Data ▸

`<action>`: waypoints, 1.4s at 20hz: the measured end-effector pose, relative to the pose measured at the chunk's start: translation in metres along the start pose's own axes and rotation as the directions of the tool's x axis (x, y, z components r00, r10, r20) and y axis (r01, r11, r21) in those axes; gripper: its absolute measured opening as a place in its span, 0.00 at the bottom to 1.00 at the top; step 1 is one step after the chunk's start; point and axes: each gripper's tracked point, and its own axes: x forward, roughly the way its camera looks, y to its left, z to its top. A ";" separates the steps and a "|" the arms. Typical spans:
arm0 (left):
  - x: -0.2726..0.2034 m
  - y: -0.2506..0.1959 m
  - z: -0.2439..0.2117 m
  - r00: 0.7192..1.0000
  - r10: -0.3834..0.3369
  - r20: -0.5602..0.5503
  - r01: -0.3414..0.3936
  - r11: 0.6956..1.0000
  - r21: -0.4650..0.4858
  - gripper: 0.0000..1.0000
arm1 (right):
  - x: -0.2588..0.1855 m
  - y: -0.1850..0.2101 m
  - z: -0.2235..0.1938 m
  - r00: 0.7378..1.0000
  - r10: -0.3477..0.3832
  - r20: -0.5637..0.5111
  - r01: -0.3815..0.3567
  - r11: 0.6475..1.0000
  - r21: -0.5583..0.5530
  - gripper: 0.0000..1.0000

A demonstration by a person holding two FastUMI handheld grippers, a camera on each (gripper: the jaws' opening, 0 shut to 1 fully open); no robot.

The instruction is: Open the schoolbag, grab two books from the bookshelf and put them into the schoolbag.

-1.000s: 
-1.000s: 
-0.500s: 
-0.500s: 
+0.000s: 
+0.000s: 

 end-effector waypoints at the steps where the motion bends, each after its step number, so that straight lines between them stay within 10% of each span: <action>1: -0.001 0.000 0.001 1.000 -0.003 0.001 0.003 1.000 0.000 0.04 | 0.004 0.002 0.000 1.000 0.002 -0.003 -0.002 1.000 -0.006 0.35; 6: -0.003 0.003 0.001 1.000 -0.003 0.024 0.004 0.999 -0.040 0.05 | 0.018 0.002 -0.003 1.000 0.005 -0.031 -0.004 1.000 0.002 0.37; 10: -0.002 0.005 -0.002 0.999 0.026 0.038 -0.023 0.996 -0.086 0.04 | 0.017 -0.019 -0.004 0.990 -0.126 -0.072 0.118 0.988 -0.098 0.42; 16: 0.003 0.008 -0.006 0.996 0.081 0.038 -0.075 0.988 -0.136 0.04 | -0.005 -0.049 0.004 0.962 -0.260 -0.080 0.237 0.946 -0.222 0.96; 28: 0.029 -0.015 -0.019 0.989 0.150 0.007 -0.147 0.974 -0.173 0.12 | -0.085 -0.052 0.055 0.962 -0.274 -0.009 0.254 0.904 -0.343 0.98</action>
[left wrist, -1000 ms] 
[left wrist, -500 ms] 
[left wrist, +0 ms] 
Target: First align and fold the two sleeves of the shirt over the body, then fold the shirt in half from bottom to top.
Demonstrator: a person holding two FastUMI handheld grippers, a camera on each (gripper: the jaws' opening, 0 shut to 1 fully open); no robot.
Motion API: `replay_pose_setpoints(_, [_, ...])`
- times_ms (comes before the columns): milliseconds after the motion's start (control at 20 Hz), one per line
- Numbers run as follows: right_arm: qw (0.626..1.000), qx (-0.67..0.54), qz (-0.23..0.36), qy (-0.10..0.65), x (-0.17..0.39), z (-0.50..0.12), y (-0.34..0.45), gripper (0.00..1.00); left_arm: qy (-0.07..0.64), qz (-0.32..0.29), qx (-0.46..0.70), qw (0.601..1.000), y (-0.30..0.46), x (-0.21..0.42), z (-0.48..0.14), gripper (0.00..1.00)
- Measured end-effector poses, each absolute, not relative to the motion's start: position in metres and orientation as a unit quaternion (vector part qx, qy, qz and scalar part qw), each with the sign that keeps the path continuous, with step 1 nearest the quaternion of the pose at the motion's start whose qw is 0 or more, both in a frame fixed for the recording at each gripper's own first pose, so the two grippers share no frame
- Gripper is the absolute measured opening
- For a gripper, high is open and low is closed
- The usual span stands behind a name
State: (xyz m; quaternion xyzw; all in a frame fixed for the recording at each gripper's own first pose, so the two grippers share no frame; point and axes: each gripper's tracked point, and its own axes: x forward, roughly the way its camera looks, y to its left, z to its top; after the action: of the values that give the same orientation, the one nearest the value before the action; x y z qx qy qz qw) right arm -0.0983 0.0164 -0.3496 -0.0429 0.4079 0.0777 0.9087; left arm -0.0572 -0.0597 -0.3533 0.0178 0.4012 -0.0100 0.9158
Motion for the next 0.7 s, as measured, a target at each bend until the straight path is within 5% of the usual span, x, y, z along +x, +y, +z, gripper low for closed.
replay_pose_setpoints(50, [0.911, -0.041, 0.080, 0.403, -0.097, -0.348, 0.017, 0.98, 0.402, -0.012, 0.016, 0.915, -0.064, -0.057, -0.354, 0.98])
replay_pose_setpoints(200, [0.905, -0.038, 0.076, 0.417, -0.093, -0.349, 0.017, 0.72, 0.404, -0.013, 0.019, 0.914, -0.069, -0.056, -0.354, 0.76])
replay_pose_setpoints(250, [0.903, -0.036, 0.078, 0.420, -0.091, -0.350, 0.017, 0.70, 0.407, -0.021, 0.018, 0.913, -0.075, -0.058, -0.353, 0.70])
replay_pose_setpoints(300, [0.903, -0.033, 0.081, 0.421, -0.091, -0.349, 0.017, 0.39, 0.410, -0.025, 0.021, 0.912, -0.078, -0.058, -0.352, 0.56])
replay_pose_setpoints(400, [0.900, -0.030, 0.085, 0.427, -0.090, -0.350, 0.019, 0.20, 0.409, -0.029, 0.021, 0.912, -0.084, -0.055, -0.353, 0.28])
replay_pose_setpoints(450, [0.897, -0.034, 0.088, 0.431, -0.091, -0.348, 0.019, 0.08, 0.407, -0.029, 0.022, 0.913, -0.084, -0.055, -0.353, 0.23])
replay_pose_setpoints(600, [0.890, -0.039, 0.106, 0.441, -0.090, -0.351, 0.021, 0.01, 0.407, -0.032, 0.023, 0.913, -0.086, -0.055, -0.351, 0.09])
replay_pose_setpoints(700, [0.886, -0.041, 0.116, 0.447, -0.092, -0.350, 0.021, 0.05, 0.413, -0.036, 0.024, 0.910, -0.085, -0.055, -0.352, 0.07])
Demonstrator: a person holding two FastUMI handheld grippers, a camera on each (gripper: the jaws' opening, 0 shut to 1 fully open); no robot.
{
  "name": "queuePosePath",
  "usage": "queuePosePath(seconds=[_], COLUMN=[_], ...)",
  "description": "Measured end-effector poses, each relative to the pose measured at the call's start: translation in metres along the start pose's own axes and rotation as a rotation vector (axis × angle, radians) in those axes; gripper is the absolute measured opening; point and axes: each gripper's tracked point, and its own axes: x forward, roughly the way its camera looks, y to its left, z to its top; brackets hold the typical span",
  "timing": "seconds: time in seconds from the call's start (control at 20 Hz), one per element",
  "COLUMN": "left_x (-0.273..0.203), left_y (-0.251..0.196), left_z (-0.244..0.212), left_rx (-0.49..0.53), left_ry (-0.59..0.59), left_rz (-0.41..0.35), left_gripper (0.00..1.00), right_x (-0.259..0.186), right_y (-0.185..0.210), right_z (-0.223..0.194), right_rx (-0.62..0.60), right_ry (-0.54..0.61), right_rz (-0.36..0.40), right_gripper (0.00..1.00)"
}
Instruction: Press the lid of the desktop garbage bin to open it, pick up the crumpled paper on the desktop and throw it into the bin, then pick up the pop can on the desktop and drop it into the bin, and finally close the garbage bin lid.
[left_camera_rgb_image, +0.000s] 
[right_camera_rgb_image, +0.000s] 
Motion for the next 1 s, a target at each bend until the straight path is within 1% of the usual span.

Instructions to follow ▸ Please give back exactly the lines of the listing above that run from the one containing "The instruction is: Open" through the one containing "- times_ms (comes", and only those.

Answer ▸
The instruction is: Open the schoolbag, grab two books from the bookshelf and put them into the schoolbag.

-1.000s: 
-1.000s: 
-0.500s: 
-0.500s: 
+0.000s: 
+0.000s: 

 end-effector waypoints at the steps where the motion bends, each after its step number, so that straight lines between them stay within 10% of each span: <action>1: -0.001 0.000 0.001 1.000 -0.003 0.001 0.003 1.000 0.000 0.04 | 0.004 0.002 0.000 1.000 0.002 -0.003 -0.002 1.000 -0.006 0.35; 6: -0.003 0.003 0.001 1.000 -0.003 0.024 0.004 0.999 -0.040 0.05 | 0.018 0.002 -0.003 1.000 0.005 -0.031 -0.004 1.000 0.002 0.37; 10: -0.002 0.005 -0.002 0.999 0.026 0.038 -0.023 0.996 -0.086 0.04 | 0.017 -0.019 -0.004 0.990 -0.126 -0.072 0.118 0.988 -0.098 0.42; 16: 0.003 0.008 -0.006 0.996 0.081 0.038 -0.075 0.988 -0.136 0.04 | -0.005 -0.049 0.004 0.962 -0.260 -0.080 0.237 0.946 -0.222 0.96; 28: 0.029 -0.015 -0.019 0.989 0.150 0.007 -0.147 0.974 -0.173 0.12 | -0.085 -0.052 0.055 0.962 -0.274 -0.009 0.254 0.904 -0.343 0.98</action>
[left wrist, -1000 ms] 
[left wrist, -500 ms] 
[left wrist, +0 ms] 
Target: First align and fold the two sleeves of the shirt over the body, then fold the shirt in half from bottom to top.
Demonstrator: a person holding two FastUMI handheld grippers, a camera on each (gripper: the jaws' opening, 0 shut to 1 fully open); no robot.
Motion API: `replay_pose_setpoints(_, [_, ...])`
- times_ms (comes before the columns): milliseconds after the motion's start (control at 20 Hz), one per line

The answer has been written out completely.